* Work item *
Emit the data below verbatim, stripping out any pictures.

* Source material *

○ ○ ○ ○ ○

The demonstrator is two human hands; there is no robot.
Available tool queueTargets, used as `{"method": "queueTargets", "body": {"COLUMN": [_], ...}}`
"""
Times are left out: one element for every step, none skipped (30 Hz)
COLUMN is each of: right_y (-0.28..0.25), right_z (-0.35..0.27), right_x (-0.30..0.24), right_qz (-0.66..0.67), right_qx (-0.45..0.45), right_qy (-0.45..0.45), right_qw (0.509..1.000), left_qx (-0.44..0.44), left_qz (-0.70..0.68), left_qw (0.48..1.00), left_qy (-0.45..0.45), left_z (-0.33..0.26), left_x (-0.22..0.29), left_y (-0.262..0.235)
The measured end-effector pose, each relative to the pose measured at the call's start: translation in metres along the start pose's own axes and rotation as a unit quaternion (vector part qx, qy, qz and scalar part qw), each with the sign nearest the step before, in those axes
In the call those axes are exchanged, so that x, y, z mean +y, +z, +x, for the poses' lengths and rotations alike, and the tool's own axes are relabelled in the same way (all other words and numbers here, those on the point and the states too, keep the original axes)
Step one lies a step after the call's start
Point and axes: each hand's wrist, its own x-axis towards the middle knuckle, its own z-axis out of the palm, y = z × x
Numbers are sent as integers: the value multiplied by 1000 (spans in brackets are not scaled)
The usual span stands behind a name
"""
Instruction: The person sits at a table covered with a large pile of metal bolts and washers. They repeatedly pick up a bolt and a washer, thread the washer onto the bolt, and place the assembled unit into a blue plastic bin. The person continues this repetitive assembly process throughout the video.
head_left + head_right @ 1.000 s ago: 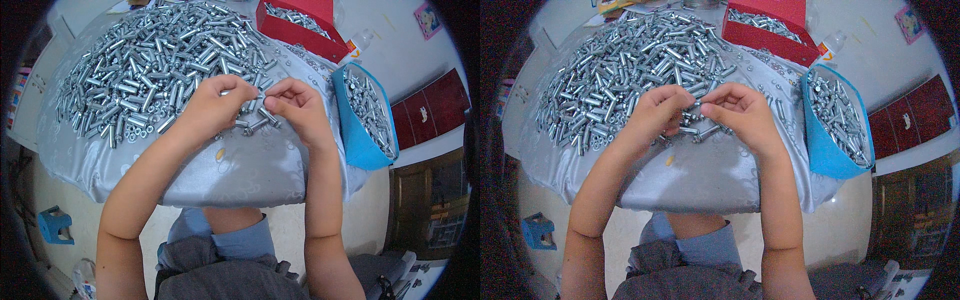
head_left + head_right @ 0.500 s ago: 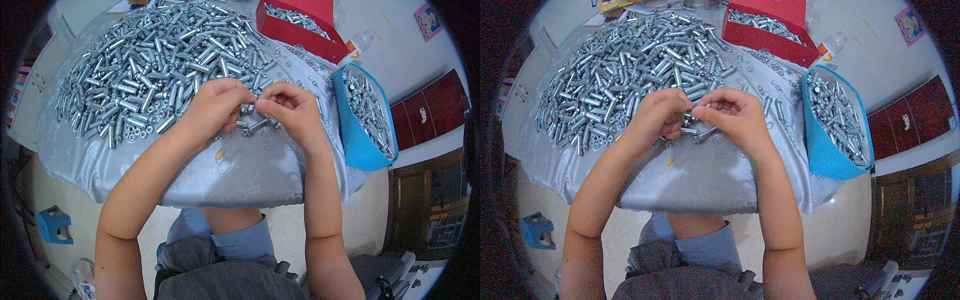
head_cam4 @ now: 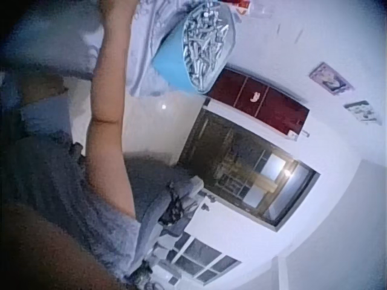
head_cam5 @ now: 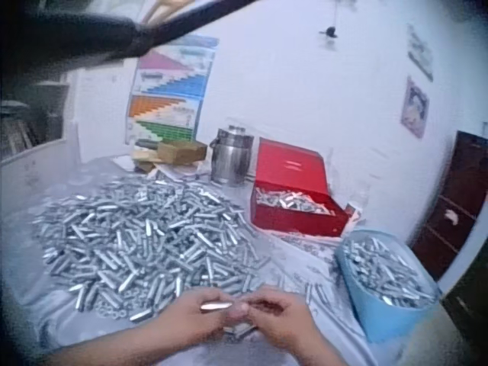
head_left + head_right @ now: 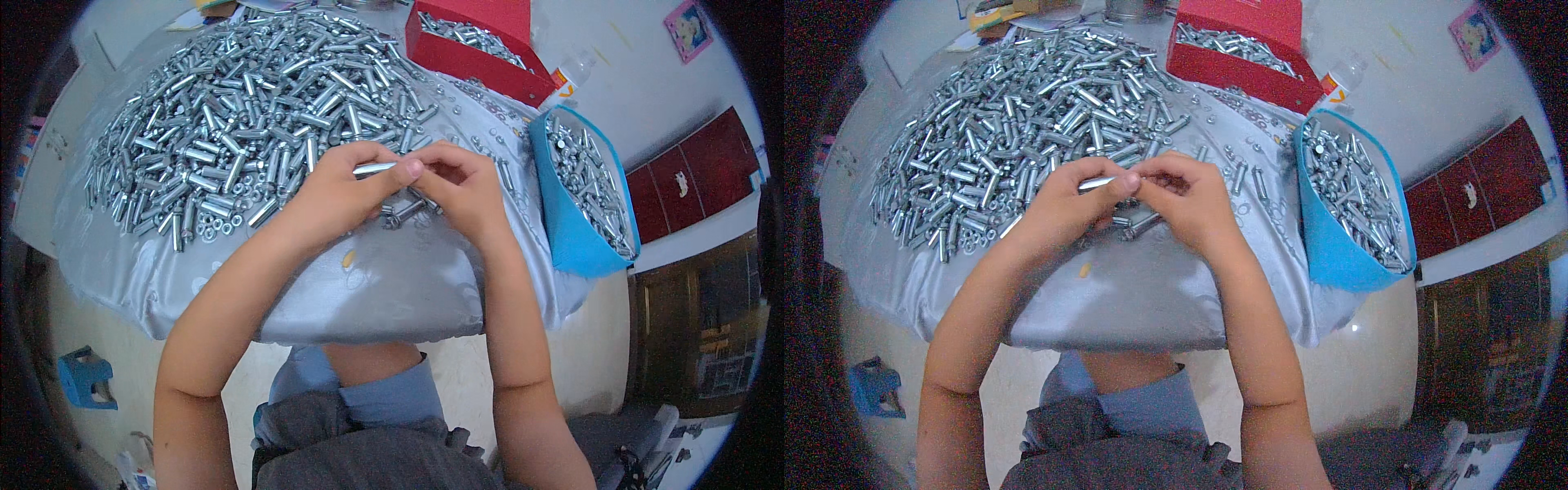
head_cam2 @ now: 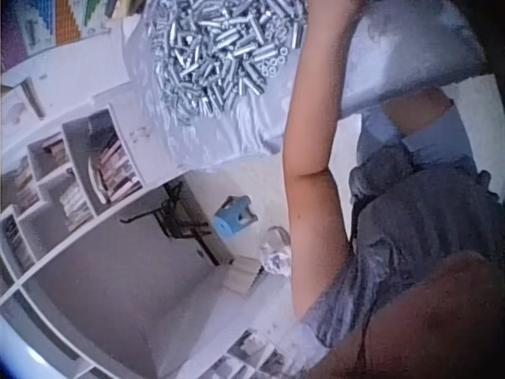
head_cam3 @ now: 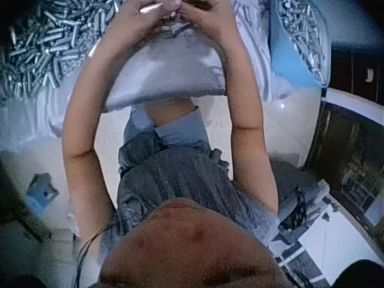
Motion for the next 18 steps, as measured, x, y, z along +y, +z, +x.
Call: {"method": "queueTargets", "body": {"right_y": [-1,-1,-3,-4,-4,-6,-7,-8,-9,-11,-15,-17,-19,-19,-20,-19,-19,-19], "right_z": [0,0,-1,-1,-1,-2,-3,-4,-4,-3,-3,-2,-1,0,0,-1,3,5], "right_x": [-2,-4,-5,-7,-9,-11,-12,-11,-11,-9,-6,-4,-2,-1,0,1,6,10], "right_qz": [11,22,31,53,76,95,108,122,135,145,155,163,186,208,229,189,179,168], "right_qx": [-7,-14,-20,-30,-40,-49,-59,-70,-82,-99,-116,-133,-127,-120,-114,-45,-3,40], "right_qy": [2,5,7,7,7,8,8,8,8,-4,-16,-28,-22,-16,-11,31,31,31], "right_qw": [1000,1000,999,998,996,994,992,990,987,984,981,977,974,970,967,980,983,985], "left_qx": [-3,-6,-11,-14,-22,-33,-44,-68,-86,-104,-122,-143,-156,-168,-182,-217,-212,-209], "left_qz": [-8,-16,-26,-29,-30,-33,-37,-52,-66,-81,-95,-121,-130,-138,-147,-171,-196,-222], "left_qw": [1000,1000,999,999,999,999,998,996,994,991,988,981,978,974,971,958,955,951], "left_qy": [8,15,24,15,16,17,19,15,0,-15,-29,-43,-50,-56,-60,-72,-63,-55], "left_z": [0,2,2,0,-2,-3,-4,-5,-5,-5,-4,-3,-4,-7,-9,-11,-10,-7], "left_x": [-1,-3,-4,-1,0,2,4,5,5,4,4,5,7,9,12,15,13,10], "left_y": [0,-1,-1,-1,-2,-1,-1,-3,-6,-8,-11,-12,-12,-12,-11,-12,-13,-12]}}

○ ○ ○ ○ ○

* Response to this task *
The demonstrator is two human hands; there is no robot.
Available tool queueTargets, used as `{"method": "queueTargets", "body": {"COLUMN": [_], ...}}`
"""
Times are left out: one element for every step, none skipped (30 Hz)
COLUMN is each of: right_y (-0.28..0.25), right_z (-0.35..0.27), right_x (-0.30..0.24), right_qz (-0.66..0.67), right_qx (-0.45..0.45), right_qy (-0.45..0.45), right_qw (0.509..1.000), left_qx (-0.44..0.44), left_qz (-0.70..0.68), left_qw (0.48..1.00), left_qy (-0.45..0.45), left_z (-0.33..0.26), left_x (-0.22..0.29), left_y (-0.262..0.235)
The measured end-effector pose, each relative to the pose measured at the call's start: translation in metres along the start pose's own axes and rotation as a unit quaternion (vector part qx, qy, qz and scalar part qw), each with the sign nearest the step before, in those axes
In the call those axes are exchanged, so that x, y, z mean +y, +z, +x, for the poses' lengths and rotations alike, and the tool's own axes are relabelled in the same way (all other words and numbers here, those on the point and the states too, keep the original axes)
Step one lies a step after the call's start
Point and axes: each hand's wrist, its own x-axis towards the middle knuckle, its own z-axis out of the palm, y = z × x
Numbers are sent as integers: the value multiplied by 1000 (spans in brackets are not scaled)
The usual span stands behind a name
"""
Instruction: The person sits at a table covered with a large pile of metal bolts and washers. They repeatedly pick up a bolt and a washer, thread the washer onto the bolt, and place the assembled unit into a blue plastic bin. The person continues this repetitive assembly process throughout the video.
head_left + head_right @ 1.000 s ago: 
head_left + head_right @ 0.500 s ago: 
head_cam4 @ now: 
head_cam5 @ now: 
head_left + head_right @ now: 
head_cam2 @ now: 
head_cam3 @ now: 
Motion for the next 18 steps, as measured, x, y, z along +y, +z, +x.
Call: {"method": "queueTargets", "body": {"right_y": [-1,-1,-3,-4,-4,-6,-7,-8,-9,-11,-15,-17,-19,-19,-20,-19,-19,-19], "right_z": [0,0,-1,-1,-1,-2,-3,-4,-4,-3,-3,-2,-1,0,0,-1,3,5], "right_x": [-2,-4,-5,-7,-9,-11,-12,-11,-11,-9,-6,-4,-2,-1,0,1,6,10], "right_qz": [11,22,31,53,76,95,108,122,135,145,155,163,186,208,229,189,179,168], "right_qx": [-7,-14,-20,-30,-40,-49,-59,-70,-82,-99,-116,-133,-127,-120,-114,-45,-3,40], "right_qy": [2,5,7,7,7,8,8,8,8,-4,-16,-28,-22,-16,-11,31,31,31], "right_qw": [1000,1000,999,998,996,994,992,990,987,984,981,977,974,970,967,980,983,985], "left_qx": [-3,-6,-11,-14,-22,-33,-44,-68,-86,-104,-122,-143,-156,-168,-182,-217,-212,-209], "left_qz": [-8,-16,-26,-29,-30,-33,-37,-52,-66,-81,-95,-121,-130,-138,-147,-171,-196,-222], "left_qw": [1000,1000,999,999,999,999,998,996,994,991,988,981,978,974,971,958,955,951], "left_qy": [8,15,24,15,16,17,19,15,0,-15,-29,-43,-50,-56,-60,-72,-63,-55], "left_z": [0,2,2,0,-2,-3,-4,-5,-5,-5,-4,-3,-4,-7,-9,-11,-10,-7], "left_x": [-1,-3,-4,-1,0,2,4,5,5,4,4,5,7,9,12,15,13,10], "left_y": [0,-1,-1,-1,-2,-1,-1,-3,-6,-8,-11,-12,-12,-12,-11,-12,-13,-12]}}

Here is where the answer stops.